Sağlıklı işleyen seçim süreci ve seçimlere yüksek katılım düzeyi ile İranlılar hangi mesajları verdiler? Batı’daki huysuz çevreler ülkede bir hoşnutsuzluğun bulunduğunu iddia ediyorlar. Ama belki de hasetle yaklaşıyorlar, zira Batı’da hoşnutsuzluk had safhada, siyasetse çok sıkıcı, daha da kötüsü, giderek sirke dönüşmüş durumda. İslam devrimi Batı’dan ta başından beri hep kötü eleştiri aldı, ama sonuçlar Batı’ya kıyasla özgürlük düzeyinin İran lehine gelişkin olduğunu gösteriyor ve 2009 seçimlerinin kötü adamlarca çalındığına dair o dile pelesenk olmuş lafları geçersiz kılıyor.

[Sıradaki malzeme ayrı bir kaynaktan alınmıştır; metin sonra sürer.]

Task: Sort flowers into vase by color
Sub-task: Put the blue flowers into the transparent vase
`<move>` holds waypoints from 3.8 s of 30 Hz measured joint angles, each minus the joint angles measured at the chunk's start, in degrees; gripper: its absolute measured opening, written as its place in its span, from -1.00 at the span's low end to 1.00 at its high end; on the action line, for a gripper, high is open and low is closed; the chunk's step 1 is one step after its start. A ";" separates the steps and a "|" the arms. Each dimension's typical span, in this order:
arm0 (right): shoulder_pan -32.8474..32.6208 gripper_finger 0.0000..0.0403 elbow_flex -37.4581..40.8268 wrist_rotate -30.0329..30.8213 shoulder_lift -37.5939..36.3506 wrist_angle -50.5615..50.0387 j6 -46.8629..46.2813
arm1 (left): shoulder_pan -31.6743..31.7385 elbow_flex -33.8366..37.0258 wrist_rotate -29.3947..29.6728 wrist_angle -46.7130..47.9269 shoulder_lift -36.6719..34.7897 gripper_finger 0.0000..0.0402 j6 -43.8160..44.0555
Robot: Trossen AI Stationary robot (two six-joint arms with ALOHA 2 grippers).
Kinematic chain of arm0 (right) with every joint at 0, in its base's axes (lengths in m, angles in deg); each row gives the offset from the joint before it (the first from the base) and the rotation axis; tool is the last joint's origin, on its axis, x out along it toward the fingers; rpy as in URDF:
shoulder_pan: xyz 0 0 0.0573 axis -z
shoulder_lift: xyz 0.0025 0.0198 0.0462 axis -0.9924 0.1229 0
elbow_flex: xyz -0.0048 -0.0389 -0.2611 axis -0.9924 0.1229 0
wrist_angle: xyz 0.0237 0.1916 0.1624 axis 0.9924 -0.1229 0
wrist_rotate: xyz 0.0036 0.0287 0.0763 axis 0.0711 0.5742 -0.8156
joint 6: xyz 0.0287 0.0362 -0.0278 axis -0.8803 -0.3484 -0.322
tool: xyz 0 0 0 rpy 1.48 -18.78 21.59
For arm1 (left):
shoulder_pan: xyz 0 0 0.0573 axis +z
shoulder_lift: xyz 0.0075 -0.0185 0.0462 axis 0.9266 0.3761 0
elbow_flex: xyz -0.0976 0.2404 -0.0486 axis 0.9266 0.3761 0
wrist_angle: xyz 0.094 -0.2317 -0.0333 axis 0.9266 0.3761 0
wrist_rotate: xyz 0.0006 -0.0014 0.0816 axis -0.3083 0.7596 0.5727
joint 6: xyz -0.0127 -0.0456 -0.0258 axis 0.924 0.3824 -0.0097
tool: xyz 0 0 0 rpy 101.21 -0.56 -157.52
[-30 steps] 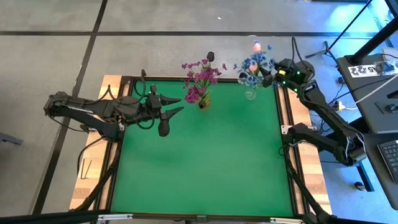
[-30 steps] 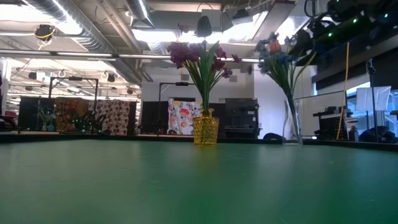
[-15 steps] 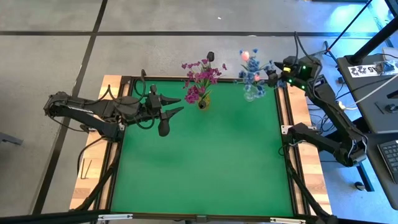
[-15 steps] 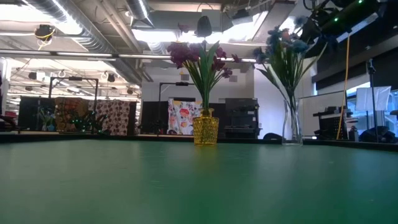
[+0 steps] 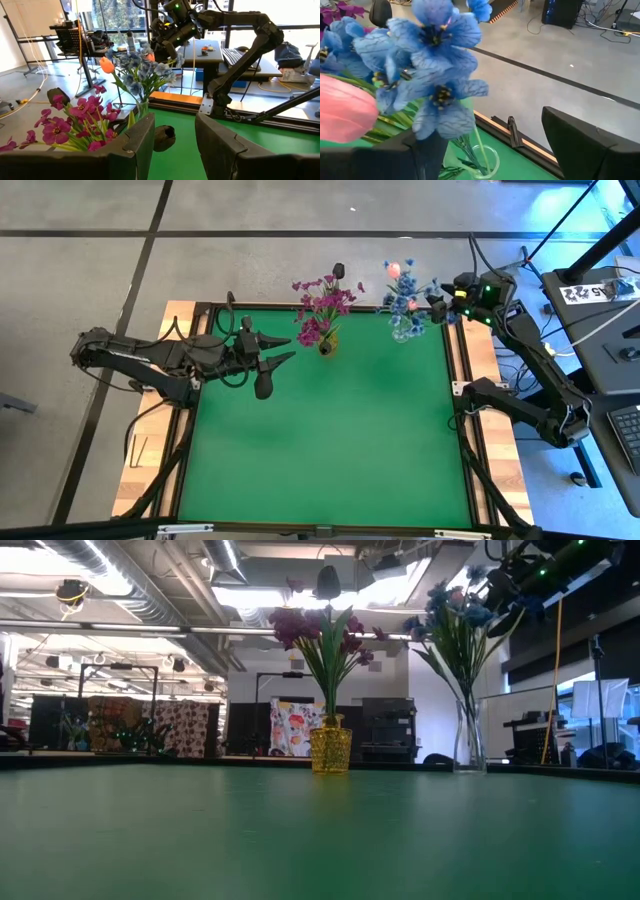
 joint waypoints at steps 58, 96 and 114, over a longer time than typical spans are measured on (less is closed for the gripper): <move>0.00 0.53 -0.04 1.05 -1.06 7.05 -8.07 | -0.02 0.00 0.00 -0.39 0.17 -0.32 0.63; 0.00 -0.37 -0.02 -3.08 -2.67 5.29 -9.42 | -2.03 -0.04 -9.44 -15.04 18.56 -0.32 0.52; 0.00 -0.18 -0.02 -6.76 -2.80 5.17 -9.14 | -2.03 -0.04 -9.44 -15.06 18.56 -0.32 0.52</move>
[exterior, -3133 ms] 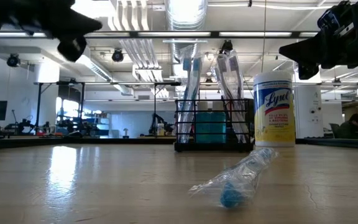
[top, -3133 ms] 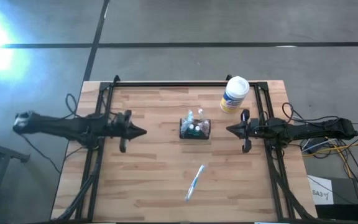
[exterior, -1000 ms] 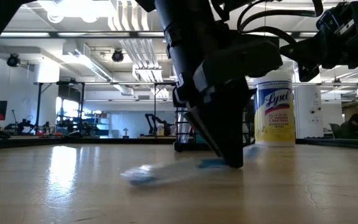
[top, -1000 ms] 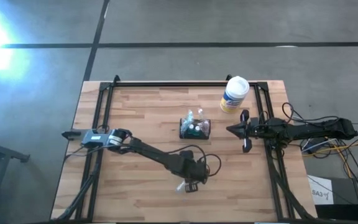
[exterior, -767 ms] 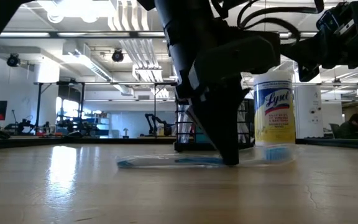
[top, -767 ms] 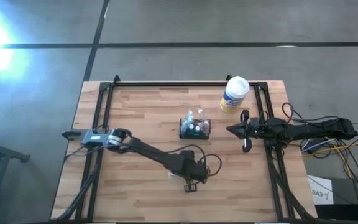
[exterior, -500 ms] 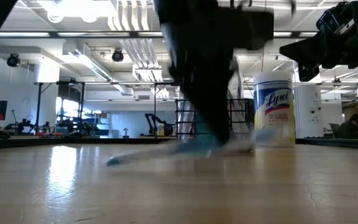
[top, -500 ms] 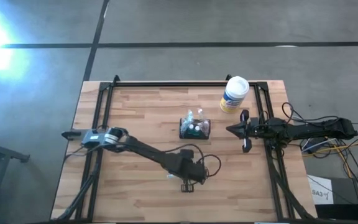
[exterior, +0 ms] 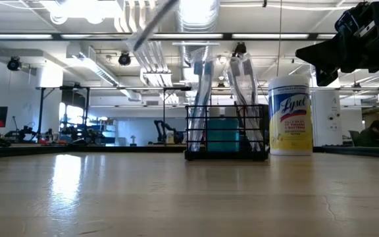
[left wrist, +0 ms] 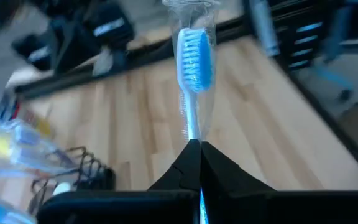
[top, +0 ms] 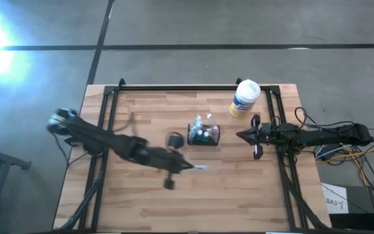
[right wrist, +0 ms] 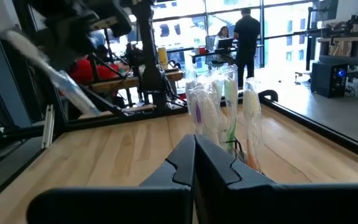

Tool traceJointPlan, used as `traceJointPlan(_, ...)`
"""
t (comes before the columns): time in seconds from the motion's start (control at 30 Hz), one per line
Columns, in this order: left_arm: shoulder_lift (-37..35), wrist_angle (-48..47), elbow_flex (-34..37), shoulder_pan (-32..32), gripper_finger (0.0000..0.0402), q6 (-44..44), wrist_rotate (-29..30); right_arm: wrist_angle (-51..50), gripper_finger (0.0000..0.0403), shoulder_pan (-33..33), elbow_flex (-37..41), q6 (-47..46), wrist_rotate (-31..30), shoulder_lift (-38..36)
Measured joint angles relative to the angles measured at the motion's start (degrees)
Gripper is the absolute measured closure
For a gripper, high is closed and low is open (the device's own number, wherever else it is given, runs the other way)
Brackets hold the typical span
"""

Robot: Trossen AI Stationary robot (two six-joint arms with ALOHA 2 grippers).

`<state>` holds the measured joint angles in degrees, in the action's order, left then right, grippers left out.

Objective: Pick & Place toothbrushing station
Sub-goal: Put the blue toothbrush into the wire organizer

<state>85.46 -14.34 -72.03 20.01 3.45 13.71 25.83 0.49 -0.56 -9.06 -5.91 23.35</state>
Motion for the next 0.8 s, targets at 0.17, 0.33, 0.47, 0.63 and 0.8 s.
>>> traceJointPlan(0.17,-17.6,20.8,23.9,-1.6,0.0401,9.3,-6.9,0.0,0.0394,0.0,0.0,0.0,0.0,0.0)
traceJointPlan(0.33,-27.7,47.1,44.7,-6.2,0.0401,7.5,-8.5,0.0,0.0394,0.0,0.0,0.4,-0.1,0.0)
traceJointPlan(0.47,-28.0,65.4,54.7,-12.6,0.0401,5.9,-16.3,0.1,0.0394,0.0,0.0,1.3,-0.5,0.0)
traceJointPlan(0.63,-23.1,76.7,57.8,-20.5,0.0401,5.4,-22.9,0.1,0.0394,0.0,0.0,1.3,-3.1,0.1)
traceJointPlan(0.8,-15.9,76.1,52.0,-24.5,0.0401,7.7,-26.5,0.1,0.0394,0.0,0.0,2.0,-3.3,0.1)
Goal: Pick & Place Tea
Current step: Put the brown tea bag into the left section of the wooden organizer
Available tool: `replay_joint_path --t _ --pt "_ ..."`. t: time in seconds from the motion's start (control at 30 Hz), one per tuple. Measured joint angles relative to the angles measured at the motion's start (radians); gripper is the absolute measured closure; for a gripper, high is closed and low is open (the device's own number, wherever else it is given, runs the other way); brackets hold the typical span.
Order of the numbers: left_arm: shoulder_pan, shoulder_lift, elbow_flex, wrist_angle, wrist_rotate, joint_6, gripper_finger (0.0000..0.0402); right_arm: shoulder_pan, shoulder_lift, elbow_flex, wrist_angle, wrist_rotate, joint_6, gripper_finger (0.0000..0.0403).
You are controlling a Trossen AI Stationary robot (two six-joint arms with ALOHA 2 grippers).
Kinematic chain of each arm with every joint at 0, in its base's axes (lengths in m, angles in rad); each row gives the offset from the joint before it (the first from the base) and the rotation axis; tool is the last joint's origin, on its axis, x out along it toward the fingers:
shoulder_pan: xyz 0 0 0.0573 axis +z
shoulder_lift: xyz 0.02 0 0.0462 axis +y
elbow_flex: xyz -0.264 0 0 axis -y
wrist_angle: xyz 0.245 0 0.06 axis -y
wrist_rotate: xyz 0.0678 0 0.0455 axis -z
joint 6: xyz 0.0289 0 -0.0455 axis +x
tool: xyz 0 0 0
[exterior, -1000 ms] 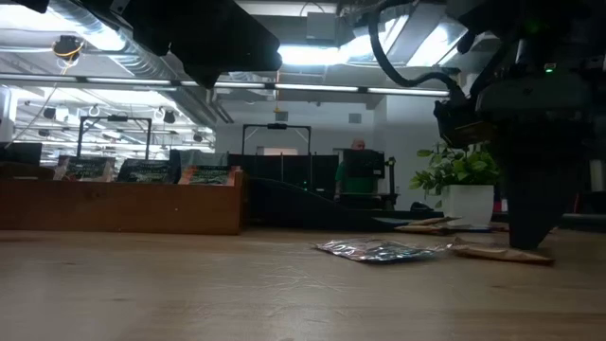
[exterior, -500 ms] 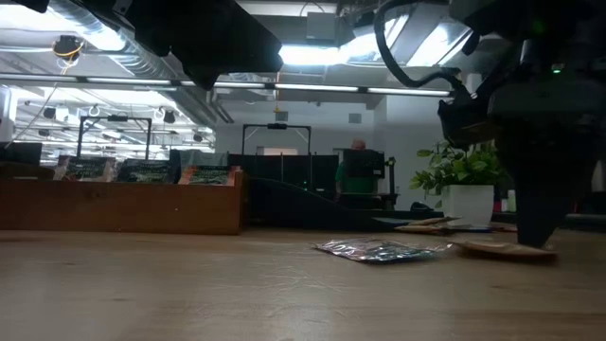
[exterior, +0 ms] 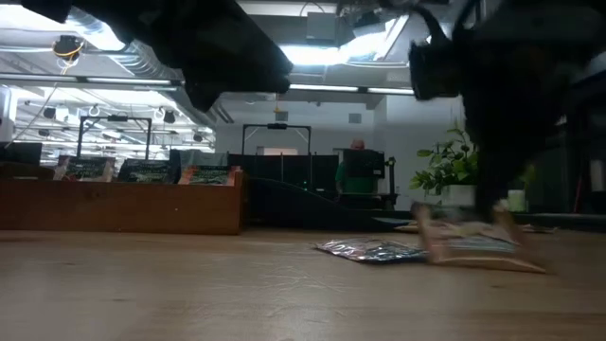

Tahran’daki otuz reformist ismin tamamı da yüksek oy oranları ile kazandı, sonrasında Ayetullah Hameney oy kullanmanın dinî bir vecibe olduğuna dair bir fetva yayınladı, tüm adaylara onay verdi ve İranlıları seçimler konusunda tebrik etti. “İrfan sahibi, kararlı İran milletine teşekkür ediyorum, inşallah yeni kurulacak meclis halka ve Allah’a karşı sorumlulukla hareket eder. İranlılar dünyaya dinî demokrasinin parlak ve güçlü yüzünü gösterdiler. Bunlar hassas zamanlar ve önümüzdeki meclisin sırtındaki sorumluluk ağır.” Hameney üstelik İslam Cumhuriyeti’ne inanmayanlardan da oy kullanmasını istedi, zira hükümet herkese güvenlik sağlıyordu.
Uzmanlar Meclisi seçiminde Rafsancani ve Ruhani seçildi. İlkinin Halkın Uzmanları, ikincisinin Umut Partisi sırasıyla 19 ve 27 koltuk kazandı. Bu, onlara çoğunluğu sağladı ve bir sonraki dinî liderin kim olacağına karar verme konusunda ikilinin elini güçlendirdi.